> _Exercise details_: Please state the number of lines in the records below that contain the string "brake", and nothing further.

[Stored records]
- Opening Delimiter -
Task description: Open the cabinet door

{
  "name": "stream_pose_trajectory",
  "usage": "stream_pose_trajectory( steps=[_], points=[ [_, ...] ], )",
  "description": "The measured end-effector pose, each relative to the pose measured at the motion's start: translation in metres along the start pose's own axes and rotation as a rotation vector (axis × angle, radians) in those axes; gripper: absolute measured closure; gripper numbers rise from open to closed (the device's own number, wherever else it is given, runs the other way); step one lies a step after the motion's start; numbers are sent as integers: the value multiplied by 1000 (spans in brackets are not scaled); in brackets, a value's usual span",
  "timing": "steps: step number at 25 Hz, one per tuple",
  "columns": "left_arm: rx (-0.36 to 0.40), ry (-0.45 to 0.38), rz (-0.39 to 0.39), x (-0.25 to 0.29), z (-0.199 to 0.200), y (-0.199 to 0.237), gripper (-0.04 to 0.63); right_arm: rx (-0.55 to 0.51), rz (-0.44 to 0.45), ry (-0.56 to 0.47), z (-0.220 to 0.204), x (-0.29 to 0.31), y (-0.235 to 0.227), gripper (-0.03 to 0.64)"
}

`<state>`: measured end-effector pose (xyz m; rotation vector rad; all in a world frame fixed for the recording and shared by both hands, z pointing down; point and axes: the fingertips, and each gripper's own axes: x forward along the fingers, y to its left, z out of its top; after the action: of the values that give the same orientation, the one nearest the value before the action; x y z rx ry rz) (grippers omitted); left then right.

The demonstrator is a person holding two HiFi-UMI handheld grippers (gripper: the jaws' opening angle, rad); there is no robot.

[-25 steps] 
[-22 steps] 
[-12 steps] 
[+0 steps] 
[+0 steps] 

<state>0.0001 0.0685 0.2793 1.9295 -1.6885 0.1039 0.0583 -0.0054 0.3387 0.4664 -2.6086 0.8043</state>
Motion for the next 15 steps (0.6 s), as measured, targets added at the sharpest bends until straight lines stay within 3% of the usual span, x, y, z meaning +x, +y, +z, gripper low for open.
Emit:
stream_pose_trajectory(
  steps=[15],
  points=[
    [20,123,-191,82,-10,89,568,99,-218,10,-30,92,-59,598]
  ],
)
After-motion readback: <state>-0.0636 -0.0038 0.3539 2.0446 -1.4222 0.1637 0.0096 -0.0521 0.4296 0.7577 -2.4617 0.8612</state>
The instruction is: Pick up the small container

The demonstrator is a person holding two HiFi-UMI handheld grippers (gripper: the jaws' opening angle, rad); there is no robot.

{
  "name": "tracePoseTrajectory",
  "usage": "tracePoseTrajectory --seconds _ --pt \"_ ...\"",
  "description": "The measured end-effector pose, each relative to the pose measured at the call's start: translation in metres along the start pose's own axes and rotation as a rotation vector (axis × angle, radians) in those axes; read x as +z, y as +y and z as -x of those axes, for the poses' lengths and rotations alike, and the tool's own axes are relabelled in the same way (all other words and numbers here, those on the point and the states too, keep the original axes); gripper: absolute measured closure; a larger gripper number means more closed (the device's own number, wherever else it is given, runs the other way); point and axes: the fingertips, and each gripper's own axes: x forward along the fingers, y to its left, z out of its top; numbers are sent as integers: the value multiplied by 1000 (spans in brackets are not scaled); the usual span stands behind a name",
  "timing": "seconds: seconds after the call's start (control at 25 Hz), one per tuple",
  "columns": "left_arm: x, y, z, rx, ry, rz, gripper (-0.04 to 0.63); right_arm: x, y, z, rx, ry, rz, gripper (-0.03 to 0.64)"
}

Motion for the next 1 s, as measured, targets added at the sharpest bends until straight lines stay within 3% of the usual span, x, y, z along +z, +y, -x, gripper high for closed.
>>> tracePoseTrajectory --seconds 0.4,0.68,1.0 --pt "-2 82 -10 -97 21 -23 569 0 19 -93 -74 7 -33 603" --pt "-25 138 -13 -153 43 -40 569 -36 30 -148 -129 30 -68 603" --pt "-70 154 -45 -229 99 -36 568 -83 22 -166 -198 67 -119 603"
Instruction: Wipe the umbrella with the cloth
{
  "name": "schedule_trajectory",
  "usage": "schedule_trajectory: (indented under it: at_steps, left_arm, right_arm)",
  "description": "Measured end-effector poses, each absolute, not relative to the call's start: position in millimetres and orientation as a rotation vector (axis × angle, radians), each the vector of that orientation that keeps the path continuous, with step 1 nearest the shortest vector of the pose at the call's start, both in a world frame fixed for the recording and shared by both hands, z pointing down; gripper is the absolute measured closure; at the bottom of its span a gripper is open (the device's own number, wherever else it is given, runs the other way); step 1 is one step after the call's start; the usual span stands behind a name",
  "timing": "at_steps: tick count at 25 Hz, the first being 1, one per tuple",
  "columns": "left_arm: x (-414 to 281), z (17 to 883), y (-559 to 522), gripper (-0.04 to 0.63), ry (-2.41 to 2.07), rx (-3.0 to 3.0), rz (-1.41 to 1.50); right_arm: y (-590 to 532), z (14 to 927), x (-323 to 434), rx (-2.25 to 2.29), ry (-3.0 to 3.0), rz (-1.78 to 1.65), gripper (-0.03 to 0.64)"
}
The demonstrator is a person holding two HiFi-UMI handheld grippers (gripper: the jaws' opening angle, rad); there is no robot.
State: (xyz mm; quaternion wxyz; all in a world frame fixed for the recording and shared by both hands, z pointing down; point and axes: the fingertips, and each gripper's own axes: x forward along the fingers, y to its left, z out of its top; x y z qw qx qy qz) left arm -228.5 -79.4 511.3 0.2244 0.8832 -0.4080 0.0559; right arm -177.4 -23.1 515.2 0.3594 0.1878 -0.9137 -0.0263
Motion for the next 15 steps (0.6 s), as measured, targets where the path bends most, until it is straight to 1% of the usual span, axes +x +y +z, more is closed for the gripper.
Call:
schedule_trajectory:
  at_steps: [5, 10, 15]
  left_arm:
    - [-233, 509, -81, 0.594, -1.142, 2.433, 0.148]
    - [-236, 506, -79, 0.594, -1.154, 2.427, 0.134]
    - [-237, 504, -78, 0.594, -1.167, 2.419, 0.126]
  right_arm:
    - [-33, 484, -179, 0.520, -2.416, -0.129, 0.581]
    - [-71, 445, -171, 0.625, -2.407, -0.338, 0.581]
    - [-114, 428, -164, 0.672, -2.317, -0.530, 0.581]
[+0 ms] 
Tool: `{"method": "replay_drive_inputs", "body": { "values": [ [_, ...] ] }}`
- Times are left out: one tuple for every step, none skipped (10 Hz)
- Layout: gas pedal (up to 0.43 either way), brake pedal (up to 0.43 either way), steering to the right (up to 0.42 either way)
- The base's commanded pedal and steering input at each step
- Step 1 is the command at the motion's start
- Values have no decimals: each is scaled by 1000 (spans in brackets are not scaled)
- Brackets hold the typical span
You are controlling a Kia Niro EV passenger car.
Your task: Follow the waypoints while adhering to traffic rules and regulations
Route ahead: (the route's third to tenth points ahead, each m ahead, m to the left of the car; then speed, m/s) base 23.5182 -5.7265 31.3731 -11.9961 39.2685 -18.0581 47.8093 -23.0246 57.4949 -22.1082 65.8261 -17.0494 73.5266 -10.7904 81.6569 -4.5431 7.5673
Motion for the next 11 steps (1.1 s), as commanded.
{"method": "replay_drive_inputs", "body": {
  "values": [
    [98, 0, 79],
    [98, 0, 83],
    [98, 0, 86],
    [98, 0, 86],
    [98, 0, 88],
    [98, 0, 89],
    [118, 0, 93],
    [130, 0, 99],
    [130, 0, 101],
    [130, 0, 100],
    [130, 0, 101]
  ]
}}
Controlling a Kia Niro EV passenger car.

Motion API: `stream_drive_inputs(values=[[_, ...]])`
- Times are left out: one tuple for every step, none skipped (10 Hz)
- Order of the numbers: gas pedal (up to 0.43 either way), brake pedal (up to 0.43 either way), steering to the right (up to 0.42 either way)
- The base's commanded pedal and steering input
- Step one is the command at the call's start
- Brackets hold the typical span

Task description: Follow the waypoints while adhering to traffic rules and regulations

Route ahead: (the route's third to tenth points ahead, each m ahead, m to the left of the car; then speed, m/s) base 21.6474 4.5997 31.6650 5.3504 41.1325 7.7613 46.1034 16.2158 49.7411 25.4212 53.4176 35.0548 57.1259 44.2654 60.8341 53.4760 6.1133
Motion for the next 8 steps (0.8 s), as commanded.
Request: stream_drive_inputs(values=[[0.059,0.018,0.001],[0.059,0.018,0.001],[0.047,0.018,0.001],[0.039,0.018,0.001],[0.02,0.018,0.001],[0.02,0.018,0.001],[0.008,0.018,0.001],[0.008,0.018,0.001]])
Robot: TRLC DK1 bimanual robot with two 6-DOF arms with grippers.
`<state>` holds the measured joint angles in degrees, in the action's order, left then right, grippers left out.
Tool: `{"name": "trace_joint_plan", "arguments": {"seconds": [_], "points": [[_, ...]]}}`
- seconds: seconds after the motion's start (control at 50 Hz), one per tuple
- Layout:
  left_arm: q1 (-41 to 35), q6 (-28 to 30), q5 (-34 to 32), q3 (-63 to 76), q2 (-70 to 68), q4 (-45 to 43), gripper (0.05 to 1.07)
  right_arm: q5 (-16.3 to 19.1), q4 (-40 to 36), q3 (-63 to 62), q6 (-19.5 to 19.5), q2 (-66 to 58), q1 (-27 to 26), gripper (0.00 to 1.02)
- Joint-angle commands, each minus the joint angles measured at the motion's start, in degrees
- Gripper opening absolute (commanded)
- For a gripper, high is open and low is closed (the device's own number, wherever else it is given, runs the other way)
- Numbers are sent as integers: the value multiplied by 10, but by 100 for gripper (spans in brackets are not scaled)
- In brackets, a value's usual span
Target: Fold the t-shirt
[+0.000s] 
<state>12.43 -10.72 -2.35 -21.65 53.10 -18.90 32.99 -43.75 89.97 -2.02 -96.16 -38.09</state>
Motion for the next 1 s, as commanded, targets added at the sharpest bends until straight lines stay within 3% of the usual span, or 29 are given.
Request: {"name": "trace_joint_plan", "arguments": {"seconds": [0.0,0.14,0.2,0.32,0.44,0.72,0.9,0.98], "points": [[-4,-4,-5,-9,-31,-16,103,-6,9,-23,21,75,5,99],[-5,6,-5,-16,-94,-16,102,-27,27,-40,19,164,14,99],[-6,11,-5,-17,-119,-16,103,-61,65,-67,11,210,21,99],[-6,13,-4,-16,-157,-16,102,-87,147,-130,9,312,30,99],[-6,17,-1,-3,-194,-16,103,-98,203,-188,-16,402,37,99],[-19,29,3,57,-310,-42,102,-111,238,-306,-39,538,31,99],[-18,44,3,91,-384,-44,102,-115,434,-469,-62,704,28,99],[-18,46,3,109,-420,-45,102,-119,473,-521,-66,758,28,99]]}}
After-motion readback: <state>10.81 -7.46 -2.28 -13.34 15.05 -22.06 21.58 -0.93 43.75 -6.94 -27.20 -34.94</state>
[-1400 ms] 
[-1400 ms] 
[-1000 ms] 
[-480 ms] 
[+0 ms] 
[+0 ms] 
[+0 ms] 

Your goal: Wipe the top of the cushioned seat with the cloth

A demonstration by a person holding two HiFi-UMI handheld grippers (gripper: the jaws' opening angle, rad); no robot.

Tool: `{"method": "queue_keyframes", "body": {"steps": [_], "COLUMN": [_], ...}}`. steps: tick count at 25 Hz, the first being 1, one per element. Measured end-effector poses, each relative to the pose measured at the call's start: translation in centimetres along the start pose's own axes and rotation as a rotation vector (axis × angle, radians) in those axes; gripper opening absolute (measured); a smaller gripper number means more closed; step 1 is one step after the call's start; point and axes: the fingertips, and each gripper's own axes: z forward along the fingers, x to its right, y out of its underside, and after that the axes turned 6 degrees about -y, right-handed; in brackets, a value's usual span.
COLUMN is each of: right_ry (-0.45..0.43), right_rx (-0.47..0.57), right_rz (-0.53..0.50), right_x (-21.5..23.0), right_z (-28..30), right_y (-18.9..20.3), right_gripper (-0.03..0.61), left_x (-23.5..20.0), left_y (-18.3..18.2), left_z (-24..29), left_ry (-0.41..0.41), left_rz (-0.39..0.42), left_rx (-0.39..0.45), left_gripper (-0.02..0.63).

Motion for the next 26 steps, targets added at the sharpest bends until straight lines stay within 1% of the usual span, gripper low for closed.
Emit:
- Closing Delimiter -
> _Answer for the task_: 2